* **Instructions to follow**: The answer must be every line from the listing that holds the string "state".

* **Source data**:
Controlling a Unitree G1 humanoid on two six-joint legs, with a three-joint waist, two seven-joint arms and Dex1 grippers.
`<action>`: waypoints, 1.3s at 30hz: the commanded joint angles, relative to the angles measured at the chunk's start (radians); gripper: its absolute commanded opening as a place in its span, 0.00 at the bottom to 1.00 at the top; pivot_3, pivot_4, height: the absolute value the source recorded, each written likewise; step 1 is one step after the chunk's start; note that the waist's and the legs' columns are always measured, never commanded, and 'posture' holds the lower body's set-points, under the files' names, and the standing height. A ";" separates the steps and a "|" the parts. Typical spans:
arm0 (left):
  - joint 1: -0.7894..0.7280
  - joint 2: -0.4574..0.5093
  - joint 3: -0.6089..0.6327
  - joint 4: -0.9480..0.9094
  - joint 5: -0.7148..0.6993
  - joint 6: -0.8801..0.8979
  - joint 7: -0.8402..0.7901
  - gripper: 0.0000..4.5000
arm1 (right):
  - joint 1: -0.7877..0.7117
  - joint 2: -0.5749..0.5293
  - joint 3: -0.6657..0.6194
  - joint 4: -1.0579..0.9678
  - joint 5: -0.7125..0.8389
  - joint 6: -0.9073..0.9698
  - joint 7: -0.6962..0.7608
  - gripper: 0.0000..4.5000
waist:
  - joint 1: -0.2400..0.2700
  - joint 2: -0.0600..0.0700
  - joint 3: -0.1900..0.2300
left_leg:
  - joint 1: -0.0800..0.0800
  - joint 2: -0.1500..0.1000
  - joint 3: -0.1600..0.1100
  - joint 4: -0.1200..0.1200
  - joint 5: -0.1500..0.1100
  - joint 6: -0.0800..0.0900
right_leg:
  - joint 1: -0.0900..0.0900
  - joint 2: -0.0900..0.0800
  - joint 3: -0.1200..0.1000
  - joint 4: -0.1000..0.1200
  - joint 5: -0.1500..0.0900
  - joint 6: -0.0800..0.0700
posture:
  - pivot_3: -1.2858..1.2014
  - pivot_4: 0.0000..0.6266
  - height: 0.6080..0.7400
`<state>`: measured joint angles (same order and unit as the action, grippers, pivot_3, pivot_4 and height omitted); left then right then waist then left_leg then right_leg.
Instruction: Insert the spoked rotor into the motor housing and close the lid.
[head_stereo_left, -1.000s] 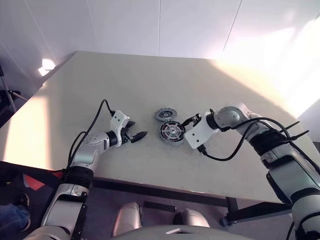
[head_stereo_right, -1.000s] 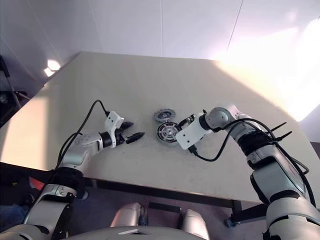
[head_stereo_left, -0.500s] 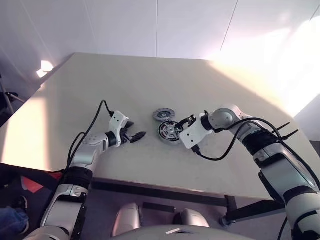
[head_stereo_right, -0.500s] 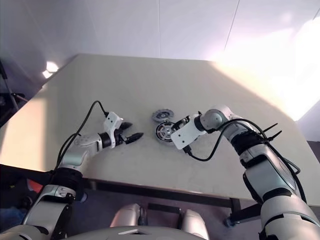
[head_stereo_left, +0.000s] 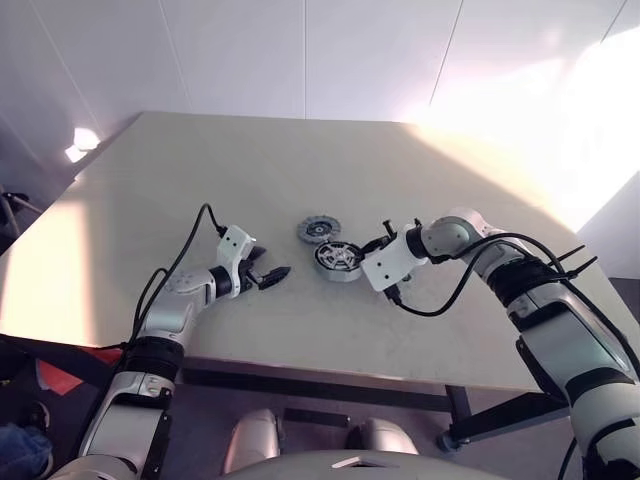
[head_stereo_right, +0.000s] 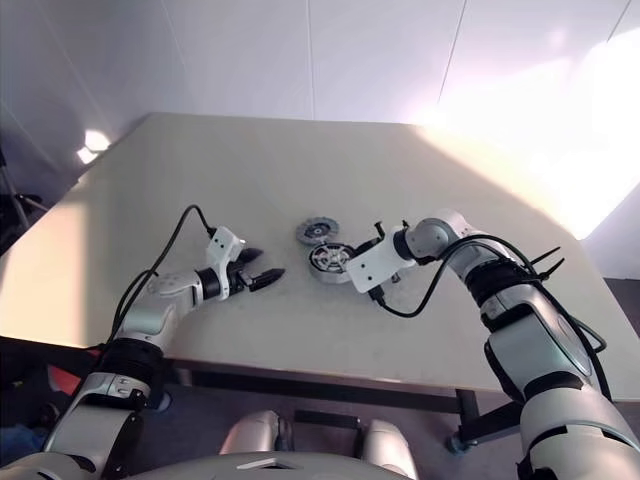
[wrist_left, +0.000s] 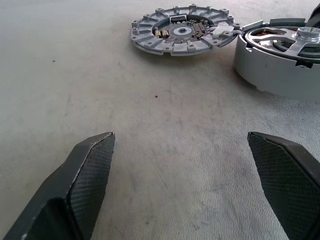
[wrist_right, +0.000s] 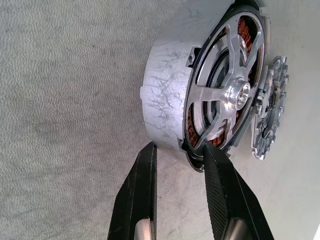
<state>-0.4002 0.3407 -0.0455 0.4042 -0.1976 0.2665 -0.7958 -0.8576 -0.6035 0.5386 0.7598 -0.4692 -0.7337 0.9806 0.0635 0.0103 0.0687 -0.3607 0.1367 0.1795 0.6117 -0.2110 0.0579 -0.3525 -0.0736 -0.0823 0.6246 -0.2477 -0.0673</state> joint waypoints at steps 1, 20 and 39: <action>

* **Solution**:
`<state>`: measured joint angles (same order and unit as the action, grippers, pivot_3, pivot_4 and height omitted); left then right then waist then left_leg then right_leg.
<state>-0.4002 0.3407 -0.0455 0.4042 -0.1976 0.2665 -0.7958 -0.8576 -0.6035 0.5386 0.7598 -0.4692 -0.7337 0.9806 0.0635 0.0103 0.0687 -0.3607 0.1367 0.1795 0.6117 -0.2110 0.0579 -0.3525 -0.0736 -0.0823 0.6246 -0.2477 -0.0673</state> joint waypoints at steps 1, 20 and 39: <action>

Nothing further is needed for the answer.